In chapter 2, I posed the questi
on: What are the relative risks of ignoring scientific claims that turn out to be true versus acting on claims that later turn out to have been incorrect? The answer to this question depends on values. As Erik Conway and I showed in Merchants of Doubt, fights about climate science have for the most part been fights about values. Some influential people in the 1980s and 1990s believed that the political risks of government intervention in the marketplace were so great as to outweigh the risks of climate change, and so they discounted, disparaged, or even denied the scientific evidence of the latter.

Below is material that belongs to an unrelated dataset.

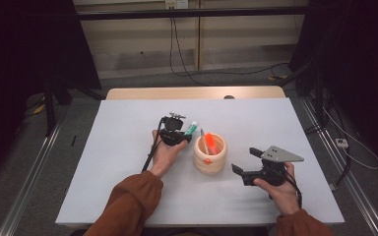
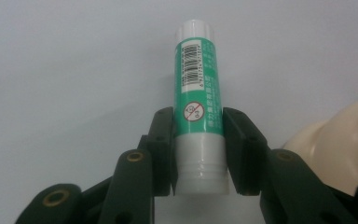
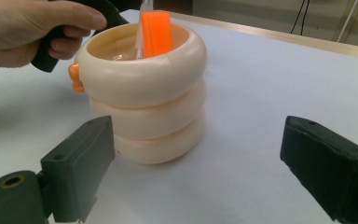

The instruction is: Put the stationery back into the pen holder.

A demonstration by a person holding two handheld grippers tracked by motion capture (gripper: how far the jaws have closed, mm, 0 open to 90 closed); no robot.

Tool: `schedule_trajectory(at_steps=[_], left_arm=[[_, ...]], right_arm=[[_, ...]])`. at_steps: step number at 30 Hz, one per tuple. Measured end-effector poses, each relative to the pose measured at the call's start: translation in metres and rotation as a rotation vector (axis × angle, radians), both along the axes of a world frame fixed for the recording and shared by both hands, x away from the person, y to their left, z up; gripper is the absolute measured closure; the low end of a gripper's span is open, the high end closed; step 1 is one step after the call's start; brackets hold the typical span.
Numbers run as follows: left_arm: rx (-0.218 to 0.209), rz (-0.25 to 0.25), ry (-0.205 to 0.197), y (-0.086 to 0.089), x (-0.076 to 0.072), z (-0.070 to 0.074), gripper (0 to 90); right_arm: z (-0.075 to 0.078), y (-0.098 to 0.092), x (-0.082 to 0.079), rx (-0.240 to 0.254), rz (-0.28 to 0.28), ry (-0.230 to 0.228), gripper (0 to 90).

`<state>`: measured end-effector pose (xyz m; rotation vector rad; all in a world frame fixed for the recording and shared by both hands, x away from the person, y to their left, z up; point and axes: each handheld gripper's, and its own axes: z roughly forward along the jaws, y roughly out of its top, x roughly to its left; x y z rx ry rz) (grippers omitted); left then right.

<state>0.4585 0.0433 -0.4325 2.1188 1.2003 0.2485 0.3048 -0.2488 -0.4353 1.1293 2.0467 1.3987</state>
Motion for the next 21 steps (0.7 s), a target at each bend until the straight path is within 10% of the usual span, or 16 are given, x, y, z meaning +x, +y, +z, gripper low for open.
schedule_trajectory(at_steps=[21], left_arm=[[-0.085,-0.257,0.008,0.077,-0.045,0.057,65.8]], right_arm=[[0.01,0.011,-0.003,-0.033,0.071,-0.011,8.7]])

As these positions became adopted by Libertarian think tanks, and then aligned with the Republican Party, it became normal for Republicans to engage in climate change denial, either actively or passively. Then climate change skepticism became normal for anyone suspicious of “big government,” which meant many business people, older men, evangelical Christians, and people living in rural America. As the evidence of climate change was accumulating all around them, skeptics insisted that even if the climate were changing, it was not serious, or it was not “caused by us.” Because if it were serious and we had caused it, then we would have to do something about it, and that something in some way or another would involve governance. Thus, climate change denial became normalized in American life, and with it the denial of evidence and ultimately of facts. This is a deeply troubling state of affairs, but the values that have underpinned climate denial cannot be summarily rejected as wrong or false.23
We can argue about the relative merits of government large and small, and the relative risks of under- versus over-regulation of markets, but any such argument will be (at least in part) value-driven. If we are to have such conversations honestly, then we must talk about our values. Different people may view the same risk differently, but this does not mean they are stupid or venal. The scientific evidence of anthropogenic climate change is clear—as is the evidence that vaccines do not cause autism and that flossing your teeth is beneficial—but our values lead many of us to resist accepting what the evidence shows.